Geometric Retargeting

A Principled, Ultrafast Hand Retargeting Algorithm

Zhao-Heng Yin1,2, Changhao Wang2, Luis Pineda2, Krishna Bodduluri2,
Tingfan Wu2, Pieter Abbeel1, and Mustafa Mukadam2.       

1BAIR, Berkeley EECS and 2FAIR at Meta

Smooth and Expressive Retargeting

Kinematic retargeting is central to teleoperation. Geometric Retargeting, the unsung hero behind our Dexterity Gen, answers a fundamental question: What makes good retargeting?


Retargeting as a Shape Correspondence Problem

Human fingertips and robot fingertips have significantly different ranges of motion, as illustrated in the comparison below. Retargeting presents a challenge in establishing a non-linear shape correspondence—specifically, how can the desired retargeting or correspondence be accurately defined?

dxg

Make Retargeting Principled

We introduce several geometric retargeting principles to optimize human experience: Motion Preservation, Robot Utility Maximization, High Flatness Control, Pinch Correspondence, and Collision Minimization. These principles are independent of each other and form a minimal basis of a good retargeting function.

Explore them in the gallery below.

motion

Principle I: Motion Preservation

When the human fingertip moves in a certain direction, the robot fingertip should do the same.

motion

Principle II: Utility Maximization

The retargeting should be a surjection. Any robot fingertip configuration should be realizable. We implement this as a Chamfer loss.

motion

Principle III: High Flatness Control

The control sensitivity should be nearly uniform everywhere.

motion

Principle IV: Pinch Correspondence

Pinch grasp is a critical event. When a pair of human fingers pinch, the robot hand should replicate the same motion.

motion

Principle V: Collision Minimization

The retargeting function should not lead to collision.


Make Retargeting Fast

We implement our retargeting model as a neural network and we implement principles above as differentiable cost functions to train it, see the figure.
-- It is superfast, across stages: training takes 5-10 minutes; Inference at 1kHz.

dxg

GeoRT Understands You Better

GeoRT has high expressiveness and follows human intention well. It can also achieve many useful hand poses for in-hand manipulation easily.

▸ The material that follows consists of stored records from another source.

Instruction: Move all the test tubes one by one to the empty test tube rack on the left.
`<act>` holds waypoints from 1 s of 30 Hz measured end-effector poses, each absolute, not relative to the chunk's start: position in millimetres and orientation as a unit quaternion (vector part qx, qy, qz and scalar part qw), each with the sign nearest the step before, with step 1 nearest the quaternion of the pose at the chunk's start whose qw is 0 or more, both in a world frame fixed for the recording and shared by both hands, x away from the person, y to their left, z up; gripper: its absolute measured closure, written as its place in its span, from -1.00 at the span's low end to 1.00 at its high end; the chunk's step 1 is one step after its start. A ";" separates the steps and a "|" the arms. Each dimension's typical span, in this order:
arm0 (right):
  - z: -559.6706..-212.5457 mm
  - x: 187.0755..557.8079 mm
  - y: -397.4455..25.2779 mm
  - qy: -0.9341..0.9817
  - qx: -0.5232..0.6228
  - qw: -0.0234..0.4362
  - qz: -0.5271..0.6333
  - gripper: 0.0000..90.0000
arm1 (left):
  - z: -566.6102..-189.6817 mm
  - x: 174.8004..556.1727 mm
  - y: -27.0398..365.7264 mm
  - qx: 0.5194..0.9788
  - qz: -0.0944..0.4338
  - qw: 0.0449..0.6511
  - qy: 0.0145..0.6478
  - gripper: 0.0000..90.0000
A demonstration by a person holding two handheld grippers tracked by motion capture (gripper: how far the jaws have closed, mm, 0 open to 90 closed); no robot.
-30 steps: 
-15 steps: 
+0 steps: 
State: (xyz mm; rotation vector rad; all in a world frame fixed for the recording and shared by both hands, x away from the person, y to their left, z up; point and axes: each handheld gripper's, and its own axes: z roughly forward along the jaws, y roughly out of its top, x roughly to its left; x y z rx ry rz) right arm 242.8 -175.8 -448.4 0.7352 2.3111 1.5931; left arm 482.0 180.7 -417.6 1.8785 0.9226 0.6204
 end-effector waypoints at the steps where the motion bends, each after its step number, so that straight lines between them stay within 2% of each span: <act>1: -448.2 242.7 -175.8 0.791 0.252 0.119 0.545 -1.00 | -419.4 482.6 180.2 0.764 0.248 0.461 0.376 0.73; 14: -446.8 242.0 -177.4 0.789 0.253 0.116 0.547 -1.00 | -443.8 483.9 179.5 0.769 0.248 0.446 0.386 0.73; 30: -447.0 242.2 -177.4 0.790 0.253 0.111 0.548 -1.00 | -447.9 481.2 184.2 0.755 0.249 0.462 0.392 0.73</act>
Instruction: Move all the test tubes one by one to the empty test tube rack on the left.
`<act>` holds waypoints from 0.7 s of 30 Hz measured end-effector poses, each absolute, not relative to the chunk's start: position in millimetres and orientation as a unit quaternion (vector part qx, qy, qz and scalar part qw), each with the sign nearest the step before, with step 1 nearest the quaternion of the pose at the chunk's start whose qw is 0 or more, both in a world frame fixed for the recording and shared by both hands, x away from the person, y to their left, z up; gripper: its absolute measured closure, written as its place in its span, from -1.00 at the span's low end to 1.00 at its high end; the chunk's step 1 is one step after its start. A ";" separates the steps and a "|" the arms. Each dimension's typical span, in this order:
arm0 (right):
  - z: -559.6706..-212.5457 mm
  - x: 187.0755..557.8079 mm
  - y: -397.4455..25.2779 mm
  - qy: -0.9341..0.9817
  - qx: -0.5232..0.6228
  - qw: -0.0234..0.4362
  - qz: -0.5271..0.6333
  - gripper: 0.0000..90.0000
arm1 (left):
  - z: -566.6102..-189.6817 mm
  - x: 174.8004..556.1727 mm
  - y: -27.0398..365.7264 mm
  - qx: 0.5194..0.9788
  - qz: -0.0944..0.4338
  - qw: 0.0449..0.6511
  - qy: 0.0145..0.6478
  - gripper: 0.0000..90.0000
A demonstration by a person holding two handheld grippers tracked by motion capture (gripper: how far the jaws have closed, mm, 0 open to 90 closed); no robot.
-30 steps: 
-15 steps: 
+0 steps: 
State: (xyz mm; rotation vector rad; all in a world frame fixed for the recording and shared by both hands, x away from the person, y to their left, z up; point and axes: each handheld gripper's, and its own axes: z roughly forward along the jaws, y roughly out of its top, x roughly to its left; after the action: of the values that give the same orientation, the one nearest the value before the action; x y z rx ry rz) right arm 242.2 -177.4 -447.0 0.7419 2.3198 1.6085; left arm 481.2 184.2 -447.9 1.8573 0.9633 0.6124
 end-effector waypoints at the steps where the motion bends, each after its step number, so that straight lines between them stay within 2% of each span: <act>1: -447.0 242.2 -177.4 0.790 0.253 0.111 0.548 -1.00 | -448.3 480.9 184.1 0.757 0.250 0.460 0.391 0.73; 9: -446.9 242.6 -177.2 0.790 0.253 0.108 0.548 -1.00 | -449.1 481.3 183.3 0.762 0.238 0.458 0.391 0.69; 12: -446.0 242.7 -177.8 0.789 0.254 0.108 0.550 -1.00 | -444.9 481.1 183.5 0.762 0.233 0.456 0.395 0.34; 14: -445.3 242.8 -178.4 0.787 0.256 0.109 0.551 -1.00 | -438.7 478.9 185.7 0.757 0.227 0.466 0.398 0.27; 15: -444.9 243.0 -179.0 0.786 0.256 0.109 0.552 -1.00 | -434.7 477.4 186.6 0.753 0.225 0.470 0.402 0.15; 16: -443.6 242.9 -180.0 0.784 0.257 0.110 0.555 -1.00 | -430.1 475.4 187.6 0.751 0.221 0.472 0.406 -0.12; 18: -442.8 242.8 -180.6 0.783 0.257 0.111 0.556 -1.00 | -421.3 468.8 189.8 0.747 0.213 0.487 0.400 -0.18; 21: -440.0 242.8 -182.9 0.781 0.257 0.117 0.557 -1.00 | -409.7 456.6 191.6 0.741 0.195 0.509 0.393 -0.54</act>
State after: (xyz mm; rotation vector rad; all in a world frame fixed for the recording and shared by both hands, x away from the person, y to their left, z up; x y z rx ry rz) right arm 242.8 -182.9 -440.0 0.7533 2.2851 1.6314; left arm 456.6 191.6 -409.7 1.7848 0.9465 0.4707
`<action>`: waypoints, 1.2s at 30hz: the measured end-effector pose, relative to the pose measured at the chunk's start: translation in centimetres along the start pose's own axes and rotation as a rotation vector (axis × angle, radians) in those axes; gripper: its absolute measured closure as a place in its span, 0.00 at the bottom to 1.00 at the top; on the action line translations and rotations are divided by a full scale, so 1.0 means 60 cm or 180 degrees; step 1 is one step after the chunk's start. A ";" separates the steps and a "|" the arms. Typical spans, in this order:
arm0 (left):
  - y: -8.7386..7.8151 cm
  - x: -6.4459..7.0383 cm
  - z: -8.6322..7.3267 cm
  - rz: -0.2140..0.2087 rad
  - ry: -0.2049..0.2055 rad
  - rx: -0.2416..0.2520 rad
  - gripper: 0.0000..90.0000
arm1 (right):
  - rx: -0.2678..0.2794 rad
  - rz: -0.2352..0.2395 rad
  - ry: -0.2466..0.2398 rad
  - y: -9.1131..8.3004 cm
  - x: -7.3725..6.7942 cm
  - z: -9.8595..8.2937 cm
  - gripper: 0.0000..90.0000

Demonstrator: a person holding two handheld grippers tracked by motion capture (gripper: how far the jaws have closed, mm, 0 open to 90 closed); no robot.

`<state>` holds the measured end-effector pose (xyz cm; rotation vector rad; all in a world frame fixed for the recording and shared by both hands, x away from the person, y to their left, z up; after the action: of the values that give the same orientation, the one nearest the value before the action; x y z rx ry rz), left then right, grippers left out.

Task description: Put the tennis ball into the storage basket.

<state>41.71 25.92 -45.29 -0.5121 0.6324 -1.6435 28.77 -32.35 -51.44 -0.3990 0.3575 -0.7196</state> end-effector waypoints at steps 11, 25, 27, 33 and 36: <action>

These advantages give human operators a greater sense of agency, allowing them to maintain better control over grasping.


Conclusion

Retargeting is at the core of human-driven, cross-embodiment robot learning. In our experiments, we notice that even the smallest change in retargeting can make a big difference. We hope that our GeoRT algorithm can inspire new ideas and designs in the future human-in-the-loop learning systems.